§ WHAT YOU WILL DO
The full listing, returned exactly and free of pictures, is the expected answer.

§ EXTRACTED RECORDS

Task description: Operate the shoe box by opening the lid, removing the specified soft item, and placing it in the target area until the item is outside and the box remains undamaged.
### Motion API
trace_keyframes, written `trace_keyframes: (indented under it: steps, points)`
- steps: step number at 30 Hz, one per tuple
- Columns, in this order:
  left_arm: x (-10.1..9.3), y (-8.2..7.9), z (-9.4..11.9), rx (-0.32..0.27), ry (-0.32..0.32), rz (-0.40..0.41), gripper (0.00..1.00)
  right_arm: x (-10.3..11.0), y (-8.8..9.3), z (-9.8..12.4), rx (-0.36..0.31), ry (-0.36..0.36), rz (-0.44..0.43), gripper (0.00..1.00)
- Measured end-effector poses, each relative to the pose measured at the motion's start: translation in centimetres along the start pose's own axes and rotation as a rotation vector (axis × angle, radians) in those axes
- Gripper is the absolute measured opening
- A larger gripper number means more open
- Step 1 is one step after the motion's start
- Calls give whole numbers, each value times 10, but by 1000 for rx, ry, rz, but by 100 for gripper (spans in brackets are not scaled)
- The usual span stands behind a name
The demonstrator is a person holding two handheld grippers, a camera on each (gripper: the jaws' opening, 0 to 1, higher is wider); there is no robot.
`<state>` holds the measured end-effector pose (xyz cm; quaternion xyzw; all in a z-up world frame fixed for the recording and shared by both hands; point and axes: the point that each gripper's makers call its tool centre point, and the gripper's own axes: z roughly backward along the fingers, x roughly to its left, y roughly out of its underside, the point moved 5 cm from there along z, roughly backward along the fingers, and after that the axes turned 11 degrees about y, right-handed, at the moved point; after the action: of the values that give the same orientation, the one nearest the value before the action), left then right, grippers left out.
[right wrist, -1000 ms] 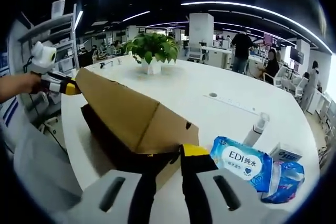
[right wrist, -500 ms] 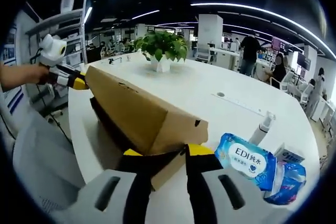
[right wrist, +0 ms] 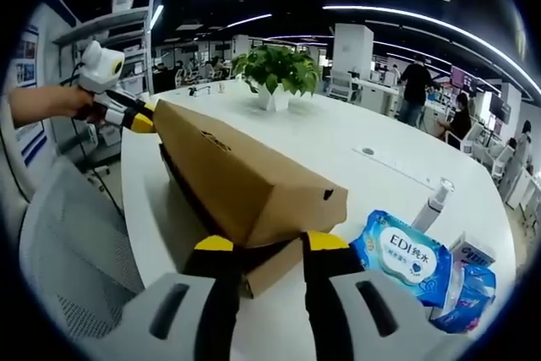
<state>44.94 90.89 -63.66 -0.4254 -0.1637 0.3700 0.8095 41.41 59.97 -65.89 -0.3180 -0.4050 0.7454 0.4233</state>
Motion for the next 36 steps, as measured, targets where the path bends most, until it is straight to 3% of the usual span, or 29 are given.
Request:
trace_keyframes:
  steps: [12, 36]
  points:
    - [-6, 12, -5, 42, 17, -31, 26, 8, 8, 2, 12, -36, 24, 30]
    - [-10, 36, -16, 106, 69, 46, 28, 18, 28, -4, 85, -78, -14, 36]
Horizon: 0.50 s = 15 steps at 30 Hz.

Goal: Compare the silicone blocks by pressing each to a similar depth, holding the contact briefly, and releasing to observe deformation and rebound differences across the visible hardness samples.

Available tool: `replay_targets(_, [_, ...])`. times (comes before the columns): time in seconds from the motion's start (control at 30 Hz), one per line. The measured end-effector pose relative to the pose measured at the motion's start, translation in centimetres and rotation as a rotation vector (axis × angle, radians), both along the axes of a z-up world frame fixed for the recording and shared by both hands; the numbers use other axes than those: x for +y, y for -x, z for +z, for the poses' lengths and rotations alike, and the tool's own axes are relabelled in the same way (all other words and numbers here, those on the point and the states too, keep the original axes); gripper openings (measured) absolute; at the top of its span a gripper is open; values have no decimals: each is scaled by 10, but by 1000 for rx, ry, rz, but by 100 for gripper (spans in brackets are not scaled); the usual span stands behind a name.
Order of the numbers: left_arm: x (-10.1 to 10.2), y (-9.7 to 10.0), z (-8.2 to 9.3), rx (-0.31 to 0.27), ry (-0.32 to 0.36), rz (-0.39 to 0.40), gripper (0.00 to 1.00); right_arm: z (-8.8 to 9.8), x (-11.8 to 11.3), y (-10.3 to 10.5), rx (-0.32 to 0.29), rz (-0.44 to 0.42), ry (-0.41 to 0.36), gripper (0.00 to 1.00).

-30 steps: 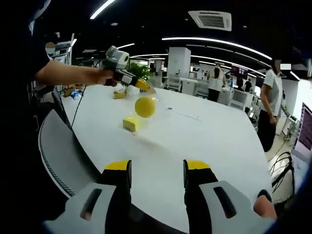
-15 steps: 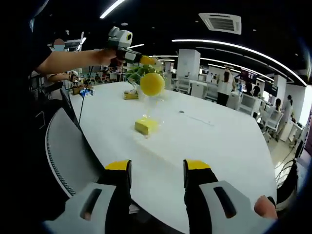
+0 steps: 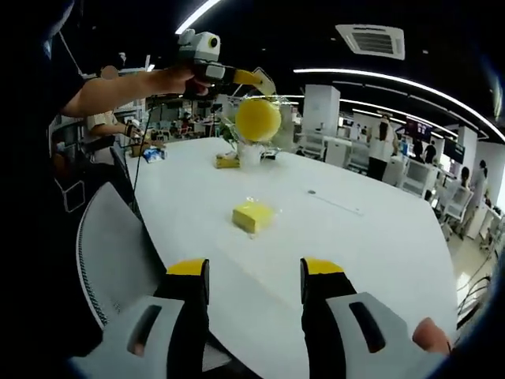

§ WRITTEN ANSWER
Task description: Operate the shoe box by opening the lid, removing the specified soft item, and placing it in the target area until the item is outside and the box remains undamaged.
### Motion API
trace_keyframes, written `trace_keyframes: (indented under it: steps, points)`
- steps: step number at 30 Hz, one per tuple
- Columns, in this order:
  left_arm: x (-10.1..9.3), y (-8.2..7.9), z (-9.4..11.9), rx (-0.32..0.27), ry (-0.32..0.32), rz (-0.40..0.41), gripper (0.00..1.00)
  right_arm: x (-10.3..11.0), y (-8.8..9.3), z (-9.8..12.4), rx (-0.36..0.31), ry (-0.36..0.36), rz (-0.44..0.43), gripper (0.00..1.00)
- Measured end-effector poses, each relative to the pose measured at the motion's start: translation in centimetres along the start pose's own axes and rotation as a rotation vector (axis × angle, radians) in those axes
- Gripper is the absolute measured opening
- A larger gripper number means more open
- Step 1 is one step after the motion's start
- Calls give whole numbers, each value times 10, but by 1000 for rx, ry, rz, but by 100 for gripper (spans in brackets are not scaled)
- The usual span stands behind a name
The demonstrator is a person holding two handheld grippers, a camera on each (gripper: the jaws' opening, 0 to 1, higher is wider); there is no robot.
`<state>` holds the measured end-effector pose (xyz cm; quaternion xyzw; all in a z-up world frame fixed for the recording and shared by both hands; point and axes: the point that each gripper's makers call its tool centre point, and the gripper's own axes: z roughly backward along the fingers, x roughly to its left, y roughly out of its underside, the point moved 5 cm from there along z, roughly backward along the fingers, and after that the axes turned 11 degrees about y, right-handed, at the moved point; after the action: of the values that give the same orientation, the one nearest the value before the action), left then right, grippers left out.
[right wrist, -1000 ms] 
[right wrist, -500 ms] 
[right wrist, +0 ms] 
<state>44.94 90.89 -63.66 -0.4254 -0.1637 0.3700 0.8095 41.41 59.97 -65.89 -0.3180 -0.4050 0.7454 0.4233</state>
Motion for the next 36 steps, as measured, targets where the path bends most, until it is straight to 3% of the usual span, or 29 are given.
Request:
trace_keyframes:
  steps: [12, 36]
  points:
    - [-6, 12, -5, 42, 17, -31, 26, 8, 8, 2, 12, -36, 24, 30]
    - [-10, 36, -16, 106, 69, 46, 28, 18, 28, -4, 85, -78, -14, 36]
Horizon: 0.50 s = 15 steps at 30 Hz.

Goal: Compare the silicone blocks by pressing each to a similar depth, holding the contact briefly, and releasing to observe deformation and rebound differences across the visible hardness samples.

Available tool: `replay_targets(_, [_, ...])`. times (comes before the columns): time in seconds from the motion's start (control at 30 Hz), one per line. The measured end-effector pose relative to the pose measured at the motion's start, translation in centimetres and rotation as a rotation vector (axis × angle, radians), both along the axes of a z-up world frame fixed for the recording and shared by both hands; the numbers use other axes than those: x for +y, y for -x, z for +z, for the poses' lengths and rotations alike, and the tool's own axes are relabelled in the same way (all other words and numbers here, those on the point and the states too, keep the original axes); gripper openings (measured) absolute; at the top of its span a gripper is open; values have no decimals: each is scaled by 10, but by 1000 for rx, ry, rz, but by 100 for gripper (spans in brackets are not scaled); the usual span stands behind a name.
Order of the numbers: left_arm: x (-10.1 to 10.2), y (-9.7 to 10.0), z (-8.2 to 9.3), rx (-0.31 to 0.27), ry (-0.32 to 0.36), rz (-0.39 to 0.40), gripper (0.00 to 1.00); right_arm: z (-8.8 to 9.8), x (-11.8 to 11.3), y (-10.3 to 10.5), rx (-0.32 to 0.29), rz (-0.44 to 0.42), ry (-0.41 to 0.36), gripper (0.00 to 1.00).

-30 steps: 
-15 steps: 
+0 steps: 

What the exercise asked for is now done.